= John Osborne (journalist) =

John Osborne (25 September 1842 - 1 September 1908) was an Australian journalist and Methodist minister.

He was born at Wollongong to builder Robert Osborne and Rebecca Musgrave. He became a solicitor's clerk before joining the Wesleyan ministry. On 9 April 1867 he married Elizabeth Wastell, and they soon both departed to Samoa as missionaries. He was sent to Fiji in 1869 and Rotuma in 1870, before his wife's health forced him to return to New South Wales. He was a minister at Adelong, Yass, Newtown and Newcastle before his appointment to York Street, the colony's leading Methodist church, in 1883.

Osborne's liberal approach to religion and lack of sectarianism achieved the desired effect of increasing church attendance, but it also alienated conservatives. He was charged with heresy after praising Roger Vaughan, the Catholic Archbishop of Sydney; acquitted of the charge, he was nevertheless urged to restrain his preachings. Osborne did not follow this directive, and instead attended the Requiem Mass for Vaughan and supported George Higinbotham and the Australian Church radical Charles Strong. He pre-empted his removal by resigning from the ministry and the church in January 1884.
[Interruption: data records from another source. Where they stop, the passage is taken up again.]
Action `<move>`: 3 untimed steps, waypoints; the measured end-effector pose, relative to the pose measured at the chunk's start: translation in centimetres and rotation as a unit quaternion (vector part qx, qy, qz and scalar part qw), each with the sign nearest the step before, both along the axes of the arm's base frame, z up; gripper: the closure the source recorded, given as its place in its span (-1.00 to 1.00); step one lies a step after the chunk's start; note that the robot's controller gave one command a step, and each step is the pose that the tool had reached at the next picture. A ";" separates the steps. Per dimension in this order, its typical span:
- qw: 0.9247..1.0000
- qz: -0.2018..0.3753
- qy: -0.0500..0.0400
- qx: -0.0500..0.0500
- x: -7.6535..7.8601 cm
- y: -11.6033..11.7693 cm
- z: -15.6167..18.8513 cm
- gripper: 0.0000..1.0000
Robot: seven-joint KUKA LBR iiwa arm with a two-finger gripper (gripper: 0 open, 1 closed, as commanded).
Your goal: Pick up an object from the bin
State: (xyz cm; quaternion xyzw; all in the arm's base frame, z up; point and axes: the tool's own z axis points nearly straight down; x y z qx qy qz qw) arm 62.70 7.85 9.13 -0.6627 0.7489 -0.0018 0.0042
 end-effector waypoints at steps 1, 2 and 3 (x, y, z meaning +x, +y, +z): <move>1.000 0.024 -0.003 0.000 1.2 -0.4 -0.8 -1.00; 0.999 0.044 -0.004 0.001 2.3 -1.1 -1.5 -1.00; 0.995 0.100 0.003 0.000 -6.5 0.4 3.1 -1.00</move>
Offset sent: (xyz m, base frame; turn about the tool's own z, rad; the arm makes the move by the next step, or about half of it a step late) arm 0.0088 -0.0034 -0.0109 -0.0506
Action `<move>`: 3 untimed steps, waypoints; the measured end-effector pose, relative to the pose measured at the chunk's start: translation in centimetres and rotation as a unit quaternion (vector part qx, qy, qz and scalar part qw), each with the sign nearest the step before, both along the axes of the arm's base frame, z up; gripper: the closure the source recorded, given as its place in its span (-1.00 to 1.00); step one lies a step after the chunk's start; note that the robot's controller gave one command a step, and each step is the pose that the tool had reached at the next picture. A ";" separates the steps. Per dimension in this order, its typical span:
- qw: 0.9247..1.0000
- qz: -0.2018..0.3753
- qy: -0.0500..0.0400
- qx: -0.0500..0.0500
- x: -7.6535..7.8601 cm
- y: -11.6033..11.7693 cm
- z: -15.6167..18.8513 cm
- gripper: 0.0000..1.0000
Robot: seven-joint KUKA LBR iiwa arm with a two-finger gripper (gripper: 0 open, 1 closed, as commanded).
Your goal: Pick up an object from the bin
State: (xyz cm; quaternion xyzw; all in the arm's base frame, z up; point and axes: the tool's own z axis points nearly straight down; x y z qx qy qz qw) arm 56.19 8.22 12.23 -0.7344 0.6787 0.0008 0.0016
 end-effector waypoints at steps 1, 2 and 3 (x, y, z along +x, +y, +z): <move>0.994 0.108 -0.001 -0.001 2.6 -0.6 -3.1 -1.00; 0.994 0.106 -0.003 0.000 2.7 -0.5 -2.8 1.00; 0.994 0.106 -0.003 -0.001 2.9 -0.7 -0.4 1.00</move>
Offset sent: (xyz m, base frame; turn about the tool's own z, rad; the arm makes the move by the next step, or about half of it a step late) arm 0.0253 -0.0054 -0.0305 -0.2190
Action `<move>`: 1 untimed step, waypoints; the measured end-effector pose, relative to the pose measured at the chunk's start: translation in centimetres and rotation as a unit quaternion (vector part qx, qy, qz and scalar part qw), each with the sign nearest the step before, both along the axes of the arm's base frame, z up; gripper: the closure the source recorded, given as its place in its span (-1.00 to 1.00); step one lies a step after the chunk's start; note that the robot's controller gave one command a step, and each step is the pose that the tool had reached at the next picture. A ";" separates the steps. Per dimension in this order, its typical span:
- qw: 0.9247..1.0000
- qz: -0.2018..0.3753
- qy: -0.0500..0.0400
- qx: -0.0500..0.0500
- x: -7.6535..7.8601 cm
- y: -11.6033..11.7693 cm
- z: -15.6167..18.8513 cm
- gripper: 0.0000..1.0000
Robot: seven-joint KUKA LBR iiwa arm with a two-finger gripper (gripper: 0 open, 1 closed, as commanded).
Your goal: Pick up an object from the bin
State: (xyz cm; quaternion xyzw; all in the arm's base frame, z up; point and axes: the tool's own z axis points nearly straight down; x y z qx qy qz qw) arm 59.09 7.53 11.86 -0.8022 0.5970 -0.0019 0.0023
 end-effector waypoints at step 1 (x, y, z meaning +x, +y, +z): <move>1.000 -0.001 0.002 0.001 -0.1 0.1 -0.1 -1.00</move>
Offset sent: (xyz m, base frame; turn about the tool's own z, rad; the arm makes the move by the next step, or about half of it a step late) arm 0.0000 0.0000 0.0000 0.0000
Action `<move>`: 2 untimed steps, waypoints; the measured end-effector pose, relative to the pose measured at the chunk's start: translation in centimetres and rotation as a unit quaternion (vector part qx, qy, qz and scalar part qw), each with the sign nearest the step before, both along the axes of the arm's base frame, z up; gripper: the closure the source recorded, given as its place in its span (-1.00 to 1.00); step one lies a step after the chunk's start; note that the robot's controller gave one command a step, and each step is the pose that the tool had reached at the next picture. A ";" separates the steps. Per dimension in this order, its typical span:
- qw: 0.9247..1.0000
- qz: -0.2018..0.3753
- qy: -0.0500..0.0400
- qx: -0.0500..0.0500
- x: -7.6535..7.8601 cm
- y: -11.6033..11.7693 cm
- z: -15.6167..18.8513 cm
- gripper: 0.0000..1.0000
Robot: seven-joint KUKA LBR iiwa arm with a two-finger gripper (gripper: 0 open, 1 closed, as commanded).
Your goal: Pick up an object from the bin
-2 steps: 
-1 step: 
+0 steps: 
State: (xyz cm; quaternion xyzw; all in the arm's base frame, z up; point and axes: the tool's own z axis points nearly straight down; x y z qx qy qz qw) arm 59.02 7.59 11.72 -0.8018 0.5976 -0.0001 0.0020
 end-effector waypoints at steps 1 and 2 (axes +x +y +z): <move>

Osborne then became a journalist, working for the Daily Telegraph and also running the non-sectarian Christian Platform, which ran until 1885. By 1886 he was a declared secularist, and had also abandoned his original support for free trade in favour of protectionism. He contested a by-election for the Legislative Assembly seat of Argyle in 1885 as a supporter of Alexander Stuart, and was only narrowly defeated by Sir Henry Parkes. He ran for office twice more, for Northumberland in 1887 and for Goulburn in 1889, without success. He joined the staff of the Sydney Morning Herald in 1886 but by 1889 was working for the protectionist Australian Star, becoming its editor the following year. In 1899 he became secretary of the Public Service Association of NSW. Osborne died after a heart attack at Double Bay in 1908.